:: Exercise ::
Search the material below for the word "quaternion". Copy every line where it is found.

═════ Supplied information

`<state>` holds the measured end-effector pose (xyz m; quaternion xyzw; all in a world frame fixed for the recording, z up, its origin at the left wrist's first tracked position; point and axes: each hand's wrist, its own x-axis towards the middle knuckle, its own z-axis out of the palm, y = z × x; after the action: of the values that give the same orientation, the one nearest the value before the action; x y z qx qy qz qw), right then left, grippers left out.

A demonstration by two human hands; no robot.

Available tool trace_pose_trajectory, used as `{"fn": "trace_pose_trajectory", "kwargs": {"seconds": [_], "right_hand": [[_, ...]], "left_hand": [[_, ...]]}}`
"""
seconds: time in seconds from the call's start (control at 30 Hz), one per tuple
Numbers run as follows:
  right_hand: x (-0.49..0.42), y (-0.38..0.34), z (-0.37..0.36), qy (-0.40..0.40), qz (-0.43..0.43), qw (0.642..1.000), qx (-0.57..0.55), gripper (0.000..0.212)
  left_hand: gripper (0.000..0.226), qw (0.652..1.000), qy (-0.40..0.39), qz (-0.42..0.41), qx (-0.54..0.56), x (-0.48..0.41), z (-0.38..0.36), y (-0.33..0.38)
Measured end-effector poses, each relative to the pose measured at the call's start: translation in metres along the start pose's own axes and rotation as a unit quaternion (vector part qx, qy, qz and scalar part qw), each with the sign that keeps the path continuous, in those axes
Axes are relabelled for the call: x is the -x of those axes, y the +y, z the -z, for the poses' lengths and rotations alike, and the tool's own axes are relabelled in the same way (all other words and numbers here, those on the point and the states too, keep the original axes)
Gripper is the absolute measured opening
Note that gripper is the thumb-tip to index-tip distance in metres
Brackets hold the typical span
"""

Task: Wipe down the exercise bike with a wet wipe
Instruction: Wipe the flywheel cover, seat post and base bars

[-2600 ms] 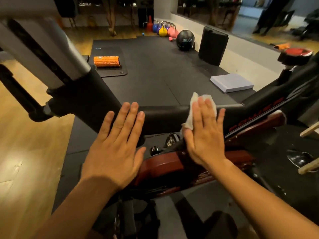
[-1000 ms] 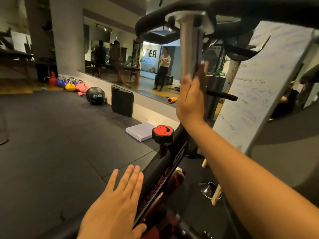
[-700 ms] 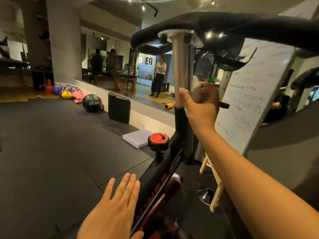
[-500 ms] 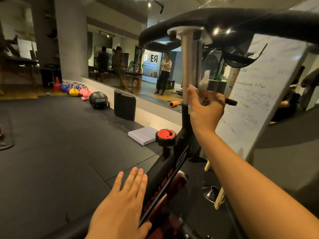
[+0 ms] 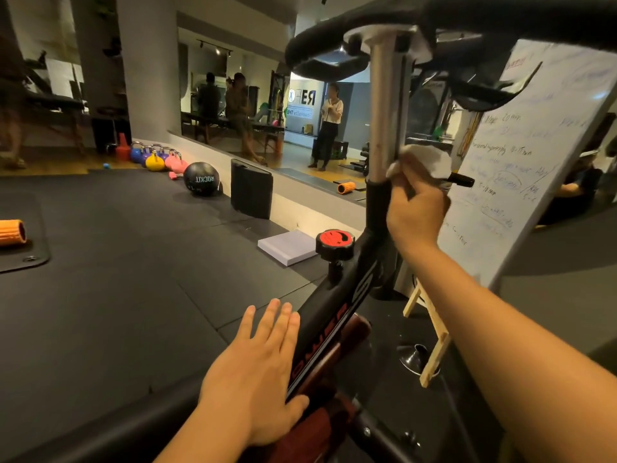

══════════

:: Answer below ::
`<state>` holds the measured end-effector pose (xyz m; quaternion xyzw; all in a world frame fixed for the recording, z up, its origin at the left wrist's first tracked position; point and axes: each hand's wrist, its own x-axis towards the middle knuckle, its own z-axis out of the palm, y = z × x; after the action: of the values that give the same orientation, the one nearest the value before the action; x y z qx qy qz qw), right then left, grippers left out.
Measured end-effector poses, each relative to the pose measured at the call's start: translation in metres along the start pose's own axes and rotation as a unit quaternion (vector part qx, qy, qz and scalar part qw), each with the sign that keeps the path continuous, in those axes

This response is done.